In the contest, a method called deep learning, which consists of providing examples to a simulated giant neural network, has been shown to be significantly better at identifying objects in images than other approaches. This interest sparked the use of AI to solve different problems.
But research revealed this week shows that ImageNet and nine other key AI datasets contain a lot of errors. MIT researchers compared how a data-trained AI algorithm interprets an image with the label applied to it. If, for example, an algorithm decides that an image has a 70% chance of being a cat but the label says “spoon,” then it’s likely that the image is mislabeled and actually shows a cat. To verify, where the algorithm and the label disagreed, the researchers showed the image to more people.
ImageNet and other big data sets are critical to how AI systems, including those used in autonomous cars, medical imaging devicesand credit rating systems are developed and tested. But they can also be a weak link. Data is generally collected and labeled by low paid workers, and research is accumulating on the problems that this method introduces.
Algorithms may present prejudices by recognizing faces, for example, if they are trained on data that is predominantly white and male. Labelers can also introduce bias if, for example, they decide that women presented in medical settings are more likely to be “nurses” while men are more likely to be “doctors”.
Recent research has also highlighted how the basic errors lurking in the data used to train and test AI models – the predictions produced by an algorithm – can mask how good or how good those models really are or bad.
“What this work reveals to the world is that you need to eliminate the errors,” says Curtis Northcutt, a doctoral student at MIT who led the new work. “Otherwise, the models that you think are the best for your actual business problem might actually be wrong.”
Alexandre le Madry, professor at MIT, directed another effort to identify problems in image datasets last year and was not involved in the new work.
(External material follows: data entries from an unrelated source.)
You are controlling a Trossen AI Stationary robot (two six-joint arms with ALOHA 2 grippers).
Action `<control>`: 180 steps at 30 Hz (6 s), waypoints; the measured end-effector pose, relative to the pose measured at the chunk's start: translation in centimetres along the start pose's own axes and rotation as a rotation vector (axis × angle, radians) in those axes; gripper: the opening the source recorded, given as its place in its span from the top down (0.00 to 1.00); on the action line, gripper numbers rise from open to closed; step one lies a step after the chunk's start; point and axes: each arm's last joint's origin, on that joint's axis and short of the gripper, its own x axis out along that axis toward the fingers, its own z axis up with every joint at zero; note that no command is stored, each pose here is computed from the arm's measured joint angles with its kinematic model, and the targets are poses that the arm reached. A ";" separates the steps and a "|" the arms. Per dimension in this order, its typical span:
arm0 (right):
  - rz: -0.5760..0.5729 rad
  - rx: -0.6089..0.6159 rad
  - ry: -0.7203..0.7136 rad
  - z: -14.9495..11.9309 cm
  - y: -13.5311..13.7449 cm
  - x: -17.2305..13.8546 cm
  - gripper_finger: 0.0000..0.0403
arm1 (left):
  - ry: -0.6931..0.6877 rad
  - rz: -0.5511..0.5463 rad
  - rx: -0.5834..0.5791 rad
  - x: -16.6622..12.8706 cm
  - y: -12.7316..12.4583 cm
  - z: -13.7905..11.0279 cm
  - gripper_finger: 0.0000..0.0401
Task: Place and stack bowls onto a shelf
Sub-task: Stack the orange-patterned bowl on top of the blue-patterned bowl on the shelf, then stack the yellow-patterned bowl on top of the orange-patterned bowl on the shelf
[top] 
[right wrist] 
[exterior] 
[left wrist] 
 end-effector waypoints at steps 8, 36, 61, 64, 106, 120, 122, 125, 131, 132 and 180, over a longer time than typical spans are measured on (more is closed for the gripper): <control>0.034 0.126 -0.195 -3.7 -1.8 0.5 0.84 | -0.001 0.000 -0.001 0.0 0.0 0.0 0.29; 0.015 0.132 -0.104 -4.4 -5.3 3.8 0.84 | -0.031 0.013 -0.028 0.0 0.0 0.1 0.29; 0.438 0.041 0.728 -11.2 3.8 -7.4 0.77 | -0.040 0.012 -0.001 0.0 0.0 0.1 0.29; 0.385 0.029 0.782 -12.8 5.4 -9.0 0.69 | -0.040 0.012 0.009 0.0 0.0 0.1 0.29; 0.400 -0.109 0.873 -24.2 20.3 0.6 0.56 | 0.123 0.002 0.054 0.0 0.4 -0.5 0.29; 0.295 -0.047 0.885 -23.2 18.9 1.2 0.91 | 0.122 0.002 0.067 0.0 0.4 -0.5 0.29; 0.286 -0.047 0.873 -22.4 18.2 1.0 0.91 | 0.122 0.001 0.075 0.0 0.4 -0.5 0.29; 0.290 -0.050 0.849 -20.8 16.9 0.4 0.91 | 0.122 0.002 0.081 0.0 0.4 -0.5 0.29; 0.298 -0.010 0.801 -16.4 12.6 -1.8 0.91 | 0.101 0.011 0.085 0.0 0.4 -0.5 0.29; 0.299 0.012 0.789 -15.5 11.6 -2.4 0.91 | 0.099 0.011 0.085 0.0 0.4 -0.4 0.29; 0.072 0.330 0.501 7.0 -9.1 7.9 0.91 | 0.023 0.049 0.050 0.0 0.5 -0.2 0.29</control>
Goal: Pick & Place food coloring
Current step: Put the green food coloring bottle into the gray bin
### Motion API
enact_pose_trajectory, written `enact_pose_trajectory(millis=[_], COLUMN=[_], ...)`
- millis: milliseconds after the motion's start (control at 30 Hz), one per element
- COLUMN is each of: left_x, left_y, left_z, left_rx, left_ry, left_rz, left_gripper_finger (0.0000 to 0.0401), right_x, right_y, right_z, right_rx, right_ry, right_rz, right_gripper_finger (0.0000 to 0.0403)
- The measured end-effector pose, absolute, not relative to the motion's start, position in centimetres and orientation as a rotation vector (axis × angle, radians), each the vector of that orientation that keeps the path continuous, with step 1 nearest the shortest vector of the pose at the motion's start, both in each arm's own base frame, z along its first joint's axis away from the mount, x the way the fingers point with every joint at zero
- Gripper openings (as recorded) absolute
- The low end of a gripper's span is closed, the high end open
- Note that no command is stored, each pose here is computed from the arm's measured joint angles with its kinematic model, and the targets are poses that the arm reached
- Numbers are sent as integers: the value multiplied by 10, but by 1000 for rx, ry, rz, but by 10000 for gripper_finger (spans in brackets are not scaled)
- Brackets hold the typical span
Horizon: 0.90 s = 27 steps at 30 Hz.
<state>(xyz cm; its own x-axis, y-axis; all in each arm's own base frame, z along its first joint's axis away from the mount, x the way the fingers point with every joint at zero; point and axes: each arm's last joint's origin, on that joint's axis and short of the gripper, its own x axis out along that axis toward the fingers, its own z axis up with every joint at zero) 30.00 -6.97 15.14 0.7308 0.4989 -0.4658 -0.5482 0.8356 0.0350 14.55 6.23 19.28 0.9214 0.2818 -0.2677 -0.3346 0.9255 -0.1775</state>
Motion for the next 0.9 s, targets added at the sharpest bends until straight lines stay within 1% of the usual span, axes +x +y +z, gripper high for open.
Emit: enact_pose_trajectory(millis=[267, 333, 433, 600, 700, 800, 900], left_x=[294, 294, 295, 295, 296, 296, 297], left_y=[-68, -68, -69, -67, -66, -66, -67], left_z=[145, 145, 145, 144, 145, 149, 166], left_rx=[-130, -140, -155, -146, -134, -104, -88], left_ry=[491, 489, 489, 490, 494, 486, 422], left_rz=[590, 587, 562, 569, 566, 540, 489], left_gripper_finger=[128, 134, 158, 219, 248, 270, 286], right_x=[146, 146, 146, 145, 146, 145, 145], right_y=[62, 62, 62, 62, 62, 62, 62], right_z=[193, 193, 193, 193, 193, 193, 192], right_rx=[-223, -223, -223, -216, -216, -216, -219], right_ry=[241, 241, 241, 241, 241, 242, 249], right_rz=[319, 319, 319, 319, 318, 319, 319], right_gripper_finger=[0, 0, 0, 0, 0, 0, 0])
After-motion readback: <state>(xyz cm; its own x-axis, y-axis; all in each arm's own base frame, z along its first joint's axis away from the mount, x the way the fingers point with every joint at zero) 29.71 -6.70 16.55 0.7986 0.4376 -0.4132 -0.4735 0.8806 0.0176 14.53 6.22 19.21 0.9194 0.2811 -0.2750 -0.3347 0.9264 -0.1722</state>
He says this highlights an important problem, although he says the methodology needs to be studied carefully to determine if the errors are as widespread as the new work suggests.
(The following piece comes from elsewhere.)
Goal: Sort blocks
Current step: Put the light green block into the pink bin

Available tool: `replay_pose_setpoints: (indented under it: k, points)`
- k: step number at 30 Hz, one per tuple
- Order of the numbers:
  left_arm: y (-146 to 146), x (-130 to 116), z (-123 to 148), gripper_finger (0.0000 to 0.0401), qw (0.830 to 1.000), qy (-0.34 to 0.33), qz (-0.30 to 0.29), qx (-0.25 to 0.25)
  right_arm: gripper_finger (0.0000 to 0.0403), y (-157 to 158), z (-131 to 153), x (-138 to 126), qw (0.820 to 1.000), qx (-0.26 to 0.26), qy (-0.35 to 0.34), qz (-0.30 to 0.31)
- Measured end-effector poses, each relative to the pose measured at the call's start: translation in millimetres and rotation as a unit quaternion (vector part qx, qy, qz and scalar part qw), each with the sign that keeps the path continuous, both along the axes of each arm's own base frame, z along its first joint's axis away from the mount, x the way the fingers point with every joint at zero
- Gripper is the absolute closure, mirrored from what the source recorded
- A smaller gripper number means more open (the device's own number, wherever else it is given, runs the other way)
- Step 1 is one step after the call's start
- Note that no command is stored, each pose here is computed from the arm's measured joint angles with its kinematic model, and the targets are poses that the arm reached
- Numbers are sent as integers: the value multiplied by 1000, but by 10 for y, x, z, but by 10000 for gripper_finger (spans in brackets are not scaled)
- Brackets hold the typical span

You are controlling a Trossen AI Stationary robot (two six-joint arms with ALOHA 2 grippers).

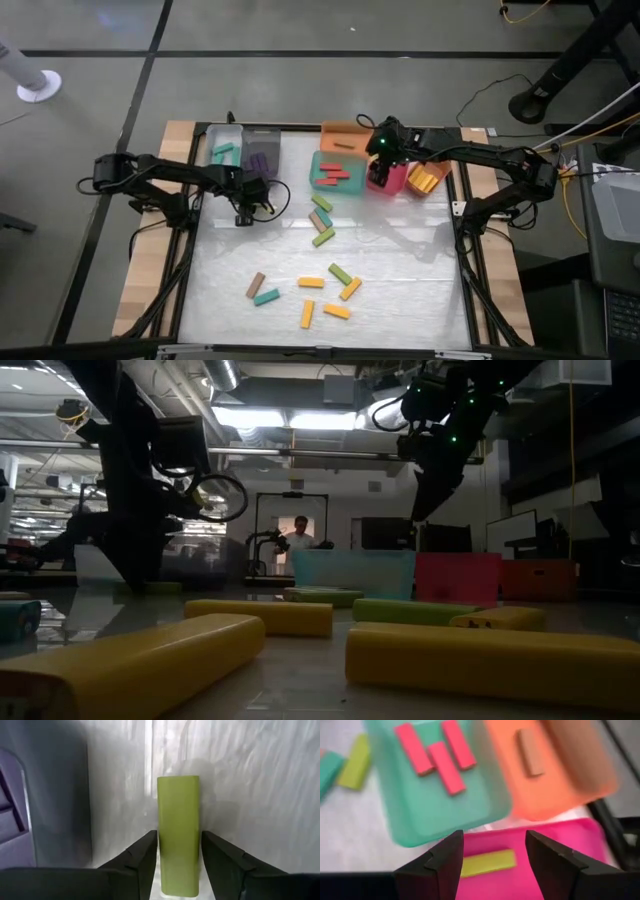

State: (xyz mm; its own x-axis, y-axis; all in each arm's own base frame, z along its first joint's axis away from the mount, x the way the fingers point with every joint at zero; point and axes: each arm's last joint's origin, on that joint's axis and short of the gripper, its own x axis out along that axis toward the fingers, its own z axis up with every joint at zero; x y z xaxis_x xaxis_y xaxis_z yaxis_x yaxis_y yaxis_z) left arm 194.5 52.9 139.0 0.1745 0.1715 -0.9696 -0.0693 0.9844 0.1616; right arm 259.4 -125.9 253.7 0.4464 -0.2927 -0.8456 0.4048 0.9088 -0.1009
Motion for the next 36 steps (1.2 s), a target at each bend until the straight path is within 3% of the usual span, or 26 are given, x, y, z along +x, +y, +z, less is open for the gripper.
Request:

Similar big data sets are used to develop algorithms for various industrial uses of AI. Millions of annotated images of road scenes, for example, are fed to algorithms that help autonomous vehicles perceive obstacles on the road. Large collections of labeled medical records also help algorithms predict the likelihood of a person developing a particular disease.
Such mistakes can lead machine learning engineers down the wrong path when choosing from different AI models. “They could actually choose the model that performs the worst in the real world,” says Northcutt.
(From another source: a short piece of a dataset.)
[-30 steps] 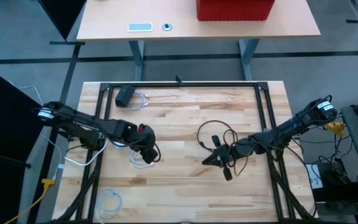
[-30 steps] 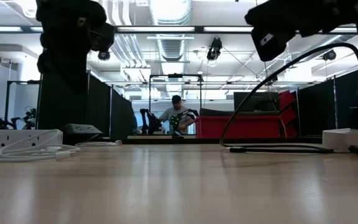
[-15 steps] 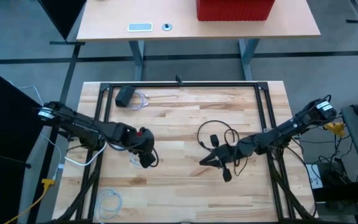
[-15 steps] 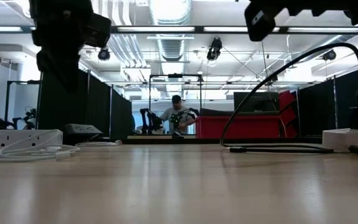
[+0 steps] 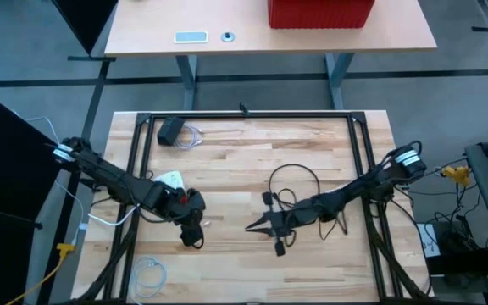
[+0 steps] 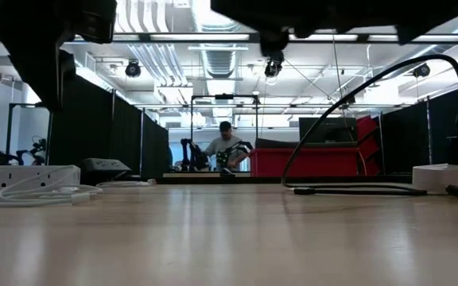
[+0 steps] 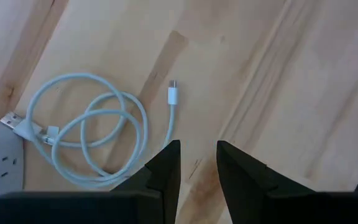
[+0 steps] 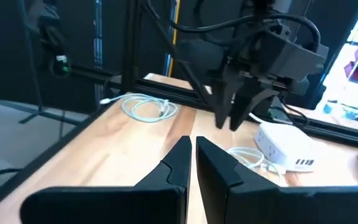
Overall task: Insert USB
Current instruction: Insert the white charger cable into the left white outlet extension
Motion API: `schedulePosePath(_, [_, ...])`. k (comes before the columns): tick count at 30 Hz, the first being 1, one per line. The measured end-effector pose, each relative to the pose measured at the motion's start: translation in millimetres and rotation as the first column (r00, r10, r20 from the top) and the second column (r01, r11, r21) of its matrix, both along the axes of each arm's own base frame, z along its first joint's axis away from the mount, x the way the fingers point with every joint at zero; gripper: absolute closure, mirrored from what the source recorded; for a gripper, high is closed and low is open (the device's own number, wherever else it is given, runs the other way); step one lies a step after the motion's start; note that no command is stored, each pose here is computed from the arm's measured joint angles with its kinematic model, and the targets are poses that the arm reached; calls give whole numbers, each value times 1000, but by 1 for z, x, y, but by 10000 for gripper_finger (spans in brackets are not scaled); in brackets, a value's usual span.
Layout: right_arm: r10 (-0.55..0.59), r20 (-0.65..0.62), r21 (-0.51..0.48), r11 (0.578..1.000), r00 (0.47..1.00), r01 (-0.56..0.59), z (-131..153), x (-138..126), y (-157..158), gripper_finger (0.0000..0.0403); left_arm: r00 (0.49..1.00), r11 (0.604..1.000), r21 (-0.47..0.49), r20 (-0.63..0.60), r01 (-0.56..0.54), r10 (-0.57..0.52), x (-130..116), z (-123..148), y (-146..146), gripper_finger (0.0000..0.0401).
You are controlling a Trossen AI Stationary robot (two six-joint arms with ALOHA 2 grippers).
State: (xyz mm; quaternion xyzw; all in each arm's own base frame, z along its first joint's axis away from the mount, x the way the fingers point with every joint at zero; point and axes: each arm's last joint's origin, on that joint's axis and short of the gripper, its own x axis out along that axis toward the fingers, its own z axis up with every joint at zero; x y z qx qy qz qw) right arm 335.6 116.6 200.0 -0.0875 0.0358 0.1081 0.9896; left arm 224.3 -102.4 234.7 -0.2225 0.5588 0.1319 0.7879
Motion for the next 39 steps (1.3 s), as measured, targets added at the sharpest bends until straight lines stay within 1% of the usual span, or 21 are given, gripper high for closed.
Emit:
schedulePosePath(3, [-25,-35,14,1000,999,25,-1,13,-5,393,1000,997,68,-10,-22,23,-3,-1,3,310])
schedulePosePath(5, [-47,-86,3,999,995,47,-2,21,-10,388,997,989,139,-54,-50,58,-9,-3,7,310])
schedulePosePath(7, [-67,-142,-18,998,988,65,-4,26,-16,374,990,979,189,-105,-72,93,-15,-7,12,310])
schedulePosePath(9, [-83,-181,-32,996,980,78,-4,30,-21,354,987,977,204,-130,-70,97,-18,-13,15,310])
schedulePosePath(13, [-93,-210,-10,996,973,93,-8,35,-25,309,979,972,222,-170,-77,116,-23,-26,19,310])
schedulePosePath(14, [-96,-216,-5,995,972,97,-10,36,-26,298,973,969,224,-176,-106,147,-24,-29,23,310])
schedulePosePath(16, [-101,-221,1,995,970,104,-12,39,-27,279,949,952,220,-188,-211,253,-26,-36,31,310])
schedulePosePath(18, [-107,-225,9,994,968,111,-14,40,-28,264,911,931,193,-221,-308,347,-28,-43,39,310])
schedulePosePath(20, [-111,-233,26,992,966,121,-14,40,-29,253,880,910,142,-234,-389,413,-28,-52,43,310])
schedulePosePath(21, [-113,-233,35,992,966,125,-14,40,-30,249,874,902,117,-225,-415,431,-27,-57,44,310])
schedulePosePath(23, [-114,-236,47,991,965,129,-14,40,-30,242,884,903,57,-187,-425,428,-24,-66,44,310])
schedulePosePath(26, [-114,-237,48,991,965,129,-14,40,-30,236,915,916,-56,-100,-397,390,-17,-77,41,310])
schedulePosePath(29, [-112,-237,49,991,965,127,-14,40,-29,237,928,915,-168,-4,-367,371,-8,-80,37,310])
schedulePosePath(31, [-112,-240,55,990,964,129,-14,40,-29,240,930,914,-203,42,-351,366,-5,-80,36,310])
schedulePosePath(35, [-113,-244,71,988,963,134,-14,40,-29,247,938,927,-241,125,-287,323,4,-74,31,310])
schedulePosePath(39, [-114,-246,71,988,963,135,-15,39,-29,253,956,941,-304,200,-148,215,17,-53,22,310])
Northcutt cites the algorithms used to identify objects on the road in front of self-driving cars as an example of a critical system that might not perform as well as its developers think.
It’s hardly surprising that AI datasets contain errors, given that annotations and labels are typically applied by low-paid collaborators. This is an open secret in AI research, but few researchers have attempted to determine the frequency of such errors. The effect on the performance of different AI models has also not been demonstrated.
MIT researchers looked at the ImageNet test dataset – the subset of images used to test a trained algorithm – and found incorrect labels on 6% of the images. They found a similar proportion of errors in the data sets used to train AI programs to gauge the degree of positive or negative reviews on films, how many stars a product review will receive, or what ‘a video shows, among other things.
These AI datasets have been used to train algorithms and measure progress in areas such as computer vision and understanding natural language. The work shows that the presence of these errors in the test data set makes it difficult to assess the quality of one algorithm over another. For example, an algorithm designed to identify pedestrians may perform less well when incorrect labels are removed. It may not seem like much, but it could have a big impact on the performance of an autonomous vehicle.
After a period of intense hype after the ImageNet breakthrough in 2012, it has become increasingly clear that modern AI algorithms can suffer from problems due to the data fed to them. Some say the whole concept of labeling data is problematic as well. “At the heart of supervised learning, especially in vision, is this fuzzy idea of a label,” says Vinay Prabhu, a machine learning researcher who works for the company UnifyID.
Last June, Prabhu and Abeba Birhane, a PhD student at University College Dublin, scanned ImageNet and found errors, abusive language and personally identifying information.
Prabhu points out that labels often cannot fully describe an image containing multiple objects, for example. He also says it’s problematic if labellers can add judgments about a person’s profession, nationality or character, as was the case with ImageNet.